§ **Task instructions**
A faithful copy of the data, pictures omitted, is the required answer.

§ **Data block**
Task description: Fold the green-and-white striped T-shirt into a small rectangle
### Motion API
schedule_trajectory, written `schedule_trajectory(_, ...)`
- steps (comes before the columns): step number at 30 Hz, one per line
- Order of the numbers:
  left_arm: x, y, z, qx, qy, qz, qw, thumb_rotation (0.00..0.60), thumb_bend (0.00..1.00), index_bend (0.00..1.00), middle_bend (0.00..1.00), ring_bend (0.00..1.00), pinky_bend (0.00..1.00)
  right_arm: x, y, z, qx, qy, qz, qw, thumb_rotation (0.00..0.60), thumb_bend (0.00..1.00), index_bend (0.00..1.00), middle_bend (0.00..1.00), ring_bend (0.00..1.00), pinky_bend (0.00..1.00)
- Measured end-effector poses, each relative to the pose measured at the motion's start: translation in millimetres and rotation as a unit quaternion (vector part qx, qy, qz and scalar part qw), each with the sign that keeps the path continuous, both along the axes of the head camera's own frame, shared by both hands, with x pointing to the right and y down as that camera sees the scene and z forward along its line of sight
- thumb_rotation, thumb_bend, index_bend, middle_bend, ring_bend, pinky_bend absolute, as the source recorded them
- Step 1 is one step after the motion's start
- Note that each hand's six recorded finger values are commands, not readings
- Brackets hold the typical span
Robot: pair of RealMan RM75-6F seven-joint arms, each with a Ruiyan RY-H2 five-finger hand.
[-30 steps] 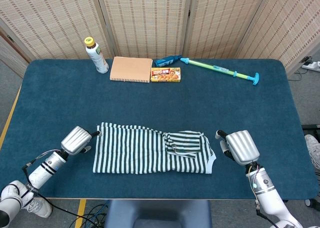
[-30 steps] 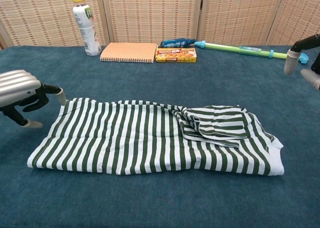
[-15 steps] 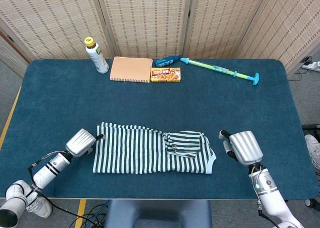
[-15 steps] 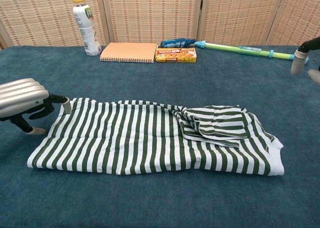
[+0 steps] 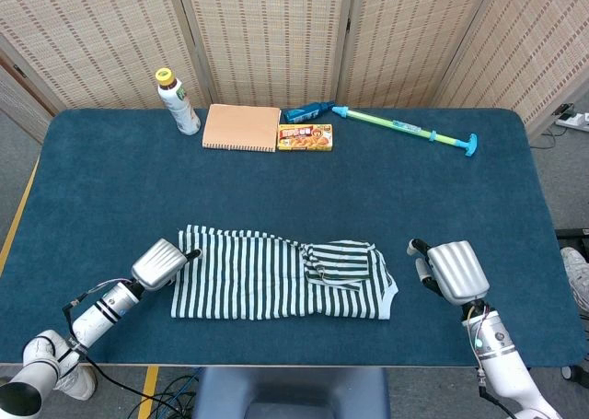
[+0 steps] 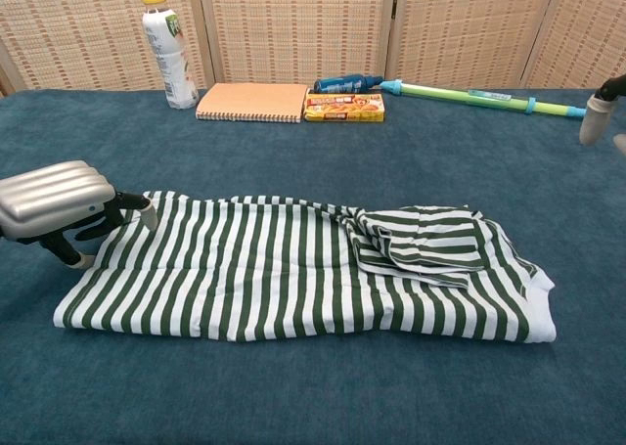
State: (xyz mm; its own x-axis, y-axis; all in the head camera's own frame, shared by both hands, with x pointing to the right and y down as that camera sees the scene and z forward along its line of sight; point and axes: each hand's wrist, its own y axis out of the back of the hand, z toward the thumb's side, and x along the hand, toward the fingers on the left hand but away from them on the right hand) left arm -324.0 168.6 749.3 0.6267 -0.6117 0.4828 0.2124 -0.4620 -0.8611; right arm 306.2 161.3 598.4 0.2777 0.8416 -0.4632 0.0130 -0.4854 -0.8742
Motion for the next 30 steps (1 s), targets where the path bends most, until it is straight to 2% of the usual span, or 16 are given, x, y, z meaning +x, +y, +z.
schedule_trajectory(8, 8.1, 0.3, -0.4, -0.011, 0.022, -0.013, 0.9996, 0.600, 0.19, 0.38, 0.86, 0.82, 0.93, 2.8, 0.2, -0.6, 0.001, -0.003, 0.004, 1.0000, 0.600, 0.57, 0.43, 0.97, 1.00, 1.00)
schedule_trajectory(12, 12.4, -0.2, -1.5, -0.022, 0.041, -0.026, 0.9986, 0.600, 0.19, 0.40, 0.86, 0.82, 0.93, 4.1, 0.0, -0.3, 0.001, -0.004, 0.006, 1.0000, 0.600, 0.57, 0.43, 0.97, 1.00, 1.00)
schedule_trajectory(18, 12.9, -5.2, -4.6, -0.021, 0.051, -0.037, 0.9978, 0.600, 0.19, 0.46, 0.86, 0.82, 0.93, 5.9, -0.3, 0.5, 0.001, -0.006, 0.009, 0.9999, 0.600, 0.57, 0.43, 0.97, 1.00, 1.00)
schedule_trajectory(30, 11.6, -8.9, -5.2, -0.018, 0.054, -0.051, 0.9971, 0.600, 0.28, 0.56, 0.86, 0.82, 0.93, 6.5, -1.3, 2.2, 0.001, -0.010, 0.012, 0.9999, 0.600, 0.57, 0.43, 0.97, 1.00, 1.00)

§ **Reply to the exercise**
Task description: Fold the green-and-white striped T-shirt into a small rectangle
### Motion API
schedule_trajectory, written `schedule_trajectory(_, ...)`
- steps (comes before the columns): step number at 30 Hz, one per line
- Order of the numbers:
  left_arm: x, y, z, qx, qy, qz, qw, thumb_rotation (0.00..0.60), thumb_bend (0.00..1.00), index_bend (0.00..1.00), middle_bend (0.00..1.00), ring_bend (0.00..1.00), pinky_bend (0.00..1.00)
  right_arm: x, y, z, qx, qy, qz, qw, thumb_rotation (0.00..0.60), thumb_bend (0.00..1.00), index_bend (0.00..1.00), middle_bend (0.00..1.00), ring_bend (0.00..1.00), pinky_bend (0.00..1.00)
- Measured end-effector poses, each relative to the pose measured at the motion's start: translation in millimetres and rotation as a unit quaternion (vector part qx, qy, qz and scalar part qw), each with the sign that keeps the path continuous, both along the axes of the head camera's own frame, shared by both hands, with x pointing to the right and y down as that camera sees the scene and z forward along its line of sight
- thumb_rotation, thumb_bend, index_bend, middle_bend, ring_bend, pinky_bend absolute, as the source recorded them
- Step 1 is one step after the motion's start
- Note that each hand's six recorded finger values are commands, not readings
- Brackets hold the typical span
Robot: pair of RealMan RM75-6F seven-joint arms, each with a Ruiyan RY-H2 five-finger hand.
[-30 steps] 
[-30 steps] 
[-15 steps] 
[-15 steps] 
[+0 steps] 
[+0 steps] 
State: (xyz mm; its own x-axis, y-axis; all in the head camera's own frame, shared by both hands, with x pointing to the right and y down as that camera sees the scene and z forward along its line of sight; point and axes: each hand's wrist, its own y axis out of the back of the hand, z toward the thumb's side, and x along the hand, toward the fingers on the left hand but away from them on the right hand) left arm -324.0 168.6 749.3 0.6267 -0.6117 0.4828 0.2124 -0.4620 -0.8611; right arm 306.2 161.3 598.4 0.2777 0.8416 -0.4632 0.0130 -0.4854 -0.8742
Motion for the next 30 steps (1 s), targets where the path bends most, until it is straight to 2% of the usual span, or 16 are given, x, y, z meaning +x, +y, +z.
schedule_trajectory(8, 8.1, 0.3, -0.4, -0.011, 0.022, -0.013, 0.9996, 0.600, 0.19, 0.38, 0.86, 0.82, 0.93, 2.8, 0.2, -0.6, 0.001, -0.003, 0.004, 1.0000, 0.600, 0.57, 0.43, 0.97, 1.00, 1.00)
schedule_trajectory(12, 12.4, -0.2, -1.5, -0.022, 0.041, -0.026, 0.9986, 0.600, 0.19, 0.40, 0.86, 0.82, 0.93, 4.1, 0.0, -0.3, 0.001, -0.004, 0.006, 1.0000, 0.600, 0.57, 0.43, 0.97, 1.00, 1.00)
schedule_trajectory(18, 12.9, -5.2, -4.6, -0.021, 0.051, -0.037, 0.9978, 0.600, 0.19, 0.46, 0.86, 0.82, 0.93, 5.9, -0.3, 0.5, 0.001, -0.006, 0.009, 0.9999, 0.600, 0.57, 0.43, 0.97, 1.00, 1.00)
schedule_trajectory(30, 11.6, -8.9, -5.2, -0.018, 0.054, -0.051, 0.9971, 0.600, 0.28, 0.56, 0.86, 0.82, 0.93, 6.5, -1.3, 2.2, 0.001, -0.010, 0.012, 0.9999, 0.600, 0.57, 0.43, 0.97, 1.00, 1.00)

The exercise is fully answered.